(TASK DESCRIPTION): Read the data, and whenever a line holds the word "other", report that line.

Dataset entries
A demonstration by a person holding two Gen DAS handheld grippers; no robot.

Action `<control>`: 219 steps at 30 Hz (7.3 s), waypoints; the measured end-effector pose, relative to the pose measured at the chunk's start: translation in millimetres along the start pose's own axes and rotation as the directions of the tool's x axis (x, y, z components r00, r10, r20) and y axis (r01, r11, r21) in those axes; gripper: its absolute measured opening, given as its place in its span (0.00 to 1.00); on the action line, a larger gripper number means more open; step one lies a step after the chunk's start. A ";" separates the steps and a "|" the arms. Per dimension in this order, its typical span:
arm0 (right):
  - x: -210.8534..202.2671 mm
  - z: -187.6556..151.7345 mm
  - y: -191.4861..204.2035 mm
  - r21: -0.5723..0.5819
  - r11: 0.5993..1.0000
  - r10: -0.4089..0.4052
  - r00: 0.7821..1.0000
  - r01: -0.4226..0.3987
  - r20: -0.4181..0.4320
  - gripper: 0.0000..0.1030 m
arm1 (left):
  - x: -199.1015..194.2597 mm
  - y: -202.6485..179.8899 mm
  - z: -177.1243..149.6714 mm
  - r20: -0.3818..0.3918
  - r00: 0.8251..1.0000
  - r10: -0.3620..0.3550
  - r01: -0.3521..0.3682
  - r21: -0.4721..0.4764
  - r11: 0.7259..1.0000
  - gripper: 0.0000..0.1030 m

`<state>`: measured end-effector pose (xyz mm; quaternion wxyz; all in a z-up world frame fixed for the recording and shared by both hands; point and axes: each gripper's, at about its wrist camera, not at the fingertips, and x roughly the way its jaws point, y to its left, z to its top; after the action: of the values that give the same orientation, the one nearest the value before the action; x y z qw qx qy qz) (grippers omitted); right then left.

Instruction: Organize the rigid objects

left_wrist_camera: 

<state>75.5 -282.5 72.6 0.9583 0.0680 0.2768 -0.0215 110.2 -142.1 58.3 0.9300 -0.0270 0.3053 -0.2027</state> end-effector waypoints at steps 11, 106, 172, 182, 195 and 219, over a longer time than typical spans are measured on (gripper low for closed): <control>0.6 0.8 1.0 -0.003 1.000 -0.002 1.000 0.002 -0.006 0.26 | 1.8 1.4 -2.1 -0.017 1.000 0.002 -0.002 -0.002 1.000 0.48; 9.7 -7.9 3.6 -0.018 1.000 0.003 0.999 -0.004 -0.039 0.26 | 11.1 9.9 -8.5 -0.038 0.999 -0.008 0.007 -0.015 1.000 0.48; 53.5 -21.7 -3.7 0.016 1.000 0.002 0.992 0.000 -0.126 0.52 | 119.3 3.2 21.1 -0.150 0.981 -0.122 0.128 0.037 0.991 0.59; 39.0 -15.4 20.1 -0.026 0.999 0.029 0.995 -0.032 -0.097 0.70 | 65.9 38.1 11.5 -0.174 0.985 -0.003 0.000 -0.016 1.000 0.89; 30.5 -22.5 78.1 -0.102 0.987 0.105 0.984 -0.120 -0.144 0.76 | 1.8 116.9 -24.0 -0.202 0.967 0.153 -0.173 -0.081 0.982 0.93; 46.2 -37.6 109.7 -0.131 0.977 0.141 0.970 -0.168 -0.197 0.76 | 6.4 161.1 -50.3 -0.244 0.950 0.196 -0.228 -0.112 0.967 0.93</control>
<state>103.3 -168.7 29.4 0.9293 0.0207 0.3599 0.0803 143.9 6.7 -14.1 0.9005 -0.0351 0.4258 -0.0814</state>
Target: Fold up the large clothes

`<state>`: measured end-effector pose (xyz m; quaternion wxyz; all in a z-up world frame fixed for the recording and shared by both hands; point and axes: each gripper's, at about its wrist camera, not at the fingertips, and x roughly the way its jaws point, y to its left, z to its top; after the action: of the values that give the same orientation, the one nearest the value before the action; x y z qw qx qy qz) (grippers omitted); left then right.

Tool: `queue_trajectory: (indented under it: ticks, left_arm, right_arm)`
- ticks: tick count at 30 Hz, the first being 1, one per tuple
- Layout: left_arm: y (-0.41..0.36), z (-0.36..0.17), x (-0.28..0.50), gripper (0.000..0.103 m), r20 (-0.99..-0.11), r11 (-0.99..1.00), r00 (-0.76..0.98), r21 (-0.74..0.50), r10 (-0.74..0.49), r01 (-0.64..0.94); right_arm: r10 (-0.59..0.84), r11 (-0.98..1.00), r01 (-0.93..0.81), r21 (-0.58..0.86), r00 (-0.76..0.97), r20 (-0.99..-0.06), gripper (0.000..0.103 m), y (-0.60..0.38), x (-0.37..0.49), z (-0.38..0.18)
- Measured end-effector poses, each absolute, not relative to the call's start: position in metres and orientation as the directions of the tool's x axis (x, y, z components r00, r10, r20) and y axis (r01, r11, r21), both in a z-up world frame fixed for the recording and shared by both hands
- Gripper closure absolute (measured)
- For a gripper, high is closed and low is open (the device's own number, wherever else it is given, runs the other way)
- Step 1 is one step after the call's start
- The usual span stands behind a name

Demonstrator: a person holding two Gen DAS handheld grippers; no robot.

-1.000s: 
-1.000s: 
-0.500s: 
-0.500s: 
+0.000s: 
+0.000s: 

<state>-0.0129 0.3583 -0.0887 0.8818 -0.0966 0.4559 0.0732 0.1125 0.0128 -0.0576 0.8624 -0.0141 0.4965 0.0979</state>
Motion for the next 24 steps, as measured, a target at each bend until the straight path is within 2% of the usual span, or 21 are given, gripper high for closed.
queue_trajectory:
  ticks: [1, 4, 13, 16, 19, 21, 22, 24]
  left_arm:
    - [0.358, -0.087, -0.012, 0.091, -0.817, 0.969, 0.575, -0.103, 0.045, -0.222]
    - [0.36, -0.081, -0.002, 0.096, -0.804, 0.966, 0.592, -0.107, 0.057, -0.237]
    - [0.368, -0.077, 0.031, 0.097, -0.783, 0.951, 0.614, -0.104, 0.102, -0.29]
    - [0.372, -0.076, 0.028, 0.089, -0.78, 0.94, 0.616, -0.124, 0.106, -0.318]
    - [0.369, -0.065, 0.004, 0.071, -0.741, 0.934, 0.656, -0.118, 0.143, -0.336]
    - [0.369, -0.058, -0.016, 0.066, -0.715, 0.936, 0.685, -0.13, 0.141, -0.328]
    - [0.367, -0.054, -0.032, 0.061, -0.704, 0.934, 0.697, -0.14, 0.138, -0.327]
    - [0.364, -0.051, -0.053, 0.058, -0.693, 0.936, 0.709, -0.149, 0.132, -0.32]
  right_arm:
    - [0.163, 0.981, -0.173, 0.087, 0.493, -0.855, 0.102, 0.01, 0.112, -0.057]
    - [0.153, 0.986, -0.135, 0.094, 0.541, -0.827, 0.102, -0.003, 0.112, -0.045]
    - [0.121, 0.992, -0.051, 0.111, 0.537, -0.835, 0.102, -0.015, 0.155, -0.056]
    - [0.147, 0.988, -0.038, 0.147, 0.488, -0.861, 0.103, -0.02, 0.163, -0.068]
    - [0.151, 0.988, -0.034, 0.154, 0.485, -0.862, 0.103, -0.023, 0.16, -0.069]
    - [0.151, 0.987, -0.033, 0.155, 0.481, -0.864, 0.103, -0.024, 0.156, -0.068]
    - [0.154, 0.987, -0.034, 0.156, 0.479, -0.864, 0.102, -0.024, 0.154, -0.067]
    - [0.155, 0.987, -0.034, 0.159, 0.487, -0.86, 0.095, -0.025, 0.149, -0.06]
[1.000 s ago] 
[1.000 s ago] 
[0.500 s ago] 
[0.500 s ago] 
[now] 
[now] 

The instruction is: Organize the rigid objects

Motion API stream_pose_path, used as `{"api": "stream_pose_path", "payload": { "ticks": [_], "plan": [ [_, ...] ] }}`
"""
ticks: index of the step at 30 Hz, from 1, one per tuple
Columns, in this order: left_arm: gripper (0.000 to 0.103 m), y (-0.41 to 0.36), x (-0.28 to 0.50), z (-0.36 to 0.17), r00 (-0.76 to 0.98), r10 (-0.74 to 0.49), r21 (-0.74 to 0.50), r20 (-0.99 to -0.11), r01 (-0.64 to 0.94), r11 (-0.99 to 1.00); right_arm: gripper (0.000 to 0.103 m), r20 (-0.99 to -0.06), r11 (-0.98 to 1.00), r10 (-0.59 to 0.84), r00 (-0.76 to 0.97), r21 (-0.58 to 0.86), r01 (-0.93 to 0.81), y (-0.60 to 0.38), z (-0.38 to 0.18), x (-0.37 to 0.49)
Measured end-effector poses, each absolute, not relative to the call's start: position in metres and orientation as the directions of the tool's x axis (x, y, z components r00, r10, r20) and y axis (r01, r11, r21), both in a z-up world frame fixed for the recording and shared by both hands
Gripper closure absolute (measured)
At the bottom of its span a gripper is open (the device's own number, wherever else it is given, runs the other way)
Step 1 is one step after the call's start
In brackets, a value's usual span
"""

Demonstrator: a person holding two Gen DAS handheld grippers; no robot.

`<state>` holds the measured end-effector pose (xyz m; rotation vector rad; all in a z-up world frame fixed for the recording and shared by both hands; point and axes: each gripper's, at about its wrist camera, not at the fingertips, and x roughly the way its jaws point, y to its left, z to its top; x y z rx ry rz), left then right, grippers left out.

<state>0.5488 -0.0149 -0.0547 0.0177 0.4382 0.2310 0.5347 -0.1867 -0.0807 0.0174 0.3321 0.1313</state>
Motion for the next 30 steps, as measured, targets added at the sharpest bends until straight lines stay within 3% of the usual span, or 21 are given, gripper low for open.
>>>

(EXERCISE SOLUTION):
- For a gripper, high is closed and low is open (the device's own number, wherever else it is given, runs the other way)
At the bottom of its span a gripper is open (the device's own number, wherever else it is given, runs the other way)

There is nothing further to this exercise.